Ogni mattina, Rudolf perlustrava la spiaggia e il paese, pronto a dare l’allarme per l’arrivo degli uomini di Aldobrandini. Guardie armate erano state assunte e dislocate nella proprietà a protezione della contessa. Non era però stato necessario sparare neppure un colpo d’avvertimento. Nessuno era venuto a cercarli.
In quei mesi, trascorsi lontano da tutto e da tutti, Annika era però caduta in un profondo umor nero. Aveva perfino smesso di consultare l’Omphalos. Quelle poche volte che durante i pasti Eliardo aveva osato introdurre l’argomento, lei lo aveva liquidato stizzita.
«Il principio dell’imponderabilità è il primo postulato del teorema», le diceva Eliardo. «Sei stata tu a insegnarmelo. Non puoi farci nulla…».
A quelle parole, di solito lei lasciava cadere la forchetta sulle preziose porcellane e si chiudeva in un silenzio meditabondo. Solo sentirne parlare, evidentemente, le provocava un’angoscia visibile a occhio nudo. Il suo viso, solitamente inespressivo come quello di una statua di cera, d’improvviso si accendeva di paura. L’idea stessa che il destino non fosse più nelle sue mani e che, anzi, scorresse a prescindere dal suo volere, doveva averla turbata più di un lutto.
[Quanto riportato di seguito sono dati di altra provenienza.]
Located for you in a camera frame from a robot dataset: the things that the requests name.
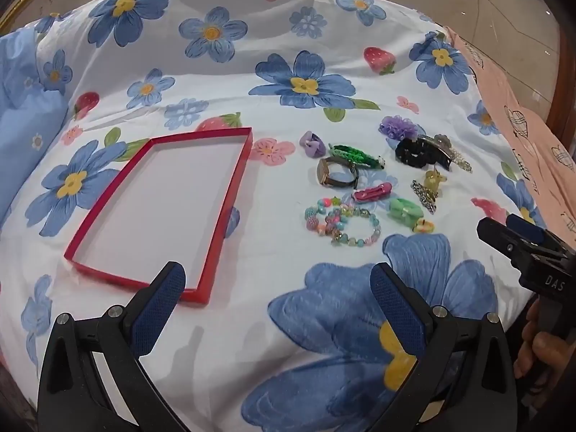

E poi, come un fulmine a ciel sereno, tutto era cambiato. Una mattina di alcuni mesi prima, Annika aveva preso da parte Eliardo e gli aveva rivelato una notizia del tutto inattesa…

La porta bianca con inserti acquamarina si aprì lentamente e ne uscì una serva trafelata.
Eliardo si sporse per riuscire a guardare all’interno della stanza, ma il battente fu subito richiuso.
Attese che la donna tornasse e la fissò entrare con discrezione.
Con le mani informicolite, tornò ad affacciarsi alla finestra. Sulla spiaggia adesso si vedevano alcuni pescatori che caricavano le reti su un piccolo veliero bialbero.
Un nuovo fragore, all’interno del palazzo, richiamò la sua attenzione. Era come se qualcosa, al di là della porta, fosse caduto. Udì un urlo gutturale, poi un secondo grido. E infine il silenzio, rotto solo dal ticchettio dell’orologio a pendolo.
Ricominciò a camminare, ma non riuscì ad arrivare al divano che un nuovo verso, questa volta molto più acuto e continuo, riempì l’edificio.
Si immobilizzò, guardando senza fiato la porta, che si aprì proprio in quel momento. Sulla soglia comparve il medico genovese, le mani sporche di sangue ma il viso sorridente. «È un maschietto. Congratulazioni».